The Celestine Prophecy: An Adventure. - book reviews

National Review, Dec 19, 1994 by Matthew Scully

By James Redfield (Warner, 246 pp., $17.95)

ON THE best-seller lists since March, this may be the most celebrated New Age attempt to "complete" the Christian message--indeed to fuse all religions into one beautiful, all-embracing vision. The result is a tenth-rate melodrama joining gnostic hubris with flower-child theology. In an allegorical journey told in the first person, we follow author James Redfield in search of the Manuscript, an ancient text hidden away somewhere in the mountains of Peru and containing the Nine Insights. Obstructing his quest are the usual dark forces, including Catholic authorities.
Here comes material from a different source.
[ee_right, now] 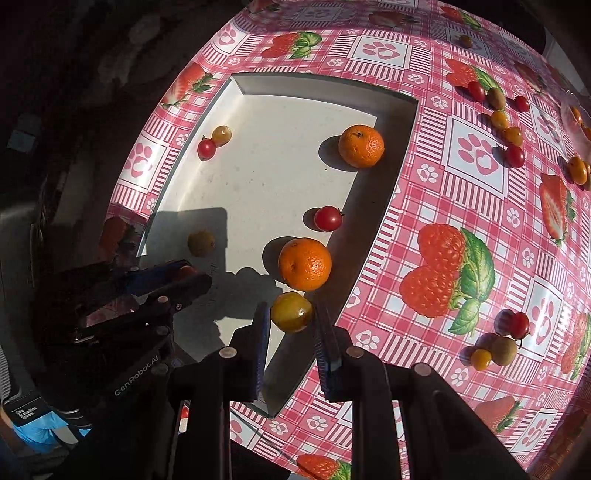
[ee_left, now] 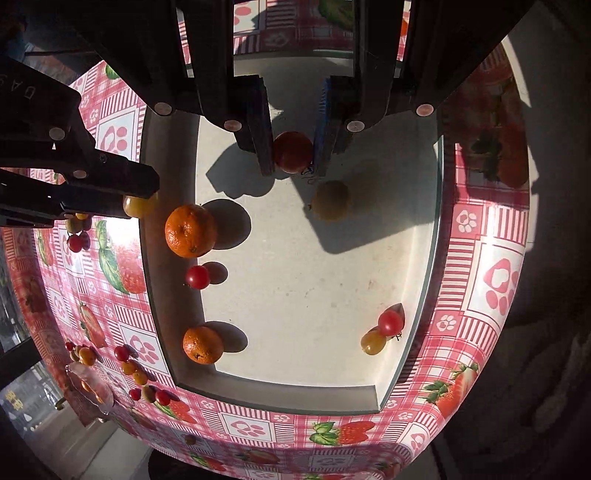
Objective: Organize fruits
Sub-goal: 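Carry both cherry tomatoes over the white tray and open both tools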
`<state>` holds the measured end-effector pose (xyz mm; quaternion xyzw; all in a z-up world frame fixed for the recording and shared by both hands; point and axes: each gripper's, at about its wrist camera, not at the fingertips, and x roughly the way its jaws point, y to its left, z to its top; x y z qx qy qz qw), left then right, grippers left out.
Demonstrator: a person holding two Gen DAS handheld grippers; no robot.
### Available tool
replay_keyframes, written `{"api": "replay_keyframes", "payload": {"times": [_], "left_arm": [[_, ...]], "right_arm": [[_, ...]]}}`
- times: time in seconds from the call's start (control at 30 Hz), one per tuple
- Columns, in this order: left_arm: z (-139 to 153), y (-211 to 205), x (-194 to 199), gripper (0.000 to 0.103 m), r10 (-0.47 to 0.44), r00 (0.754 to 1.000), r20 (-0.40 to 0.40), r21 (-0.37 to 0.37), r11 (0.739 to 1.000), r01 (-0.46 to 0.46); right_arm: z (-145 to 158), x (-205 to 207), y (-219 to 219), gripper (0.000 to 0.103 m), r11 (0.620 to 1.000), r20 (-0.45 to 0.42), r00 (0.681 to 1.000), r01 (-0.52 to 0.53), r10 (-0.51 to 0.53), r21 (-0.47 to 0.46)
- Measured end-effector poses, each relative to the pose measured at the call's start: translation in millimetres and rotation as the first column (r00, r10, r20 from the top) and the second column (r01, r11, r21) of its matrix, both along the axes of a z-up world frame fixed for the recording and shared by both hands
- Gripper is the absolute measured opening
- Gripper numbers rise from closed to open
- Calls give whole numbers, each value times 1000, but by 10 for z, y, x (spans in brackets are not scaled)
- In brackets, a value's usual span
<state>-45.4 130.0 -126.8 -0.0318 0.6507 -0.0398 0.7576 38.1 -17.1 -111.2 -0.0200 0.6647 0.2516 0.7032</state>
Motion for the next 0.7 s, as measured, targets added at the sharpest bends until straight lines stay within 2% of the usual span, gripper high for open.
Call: {"api": "replay_keyframes", "payload": {"times": [0.43, 0.7], "left_arm": [[-266, -33, -137, 22, -58, 996, -60, 44, 997, 61], [-300, -37, -151, 26, -92, 994, -56, 54, 994, 95]], "right_arm": [[-409, -37, 304, 26, 997, -90, 994, -62, 57, -50], [-553, 29, 391, 27, 995, -128, 989, -80, 73, -57]]}}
Uncannily, the text prophesies a spiritual "restlessness" to appear in "the sixth decade of the twentieth century," suggesting a special mission in the world for Mr. Redfield's very own generation. Those appointed will spread the good news of the Insights, ushering in a millennium of love and harmony "that has been the goal of history all along." Attaining this "higher synthesis," we will understand "all things"--for instance, that everything is energy, and "each time we fill up with energy ... we institute this level of energy in ourselves, and so we can exist at a higher vibration." This is really what Jesus was getting at all along. The true spiritual line runs neither from Jerusalem through Rome nor from Jerusalem through Wittenberg, but from Jerusalem through Woodstock.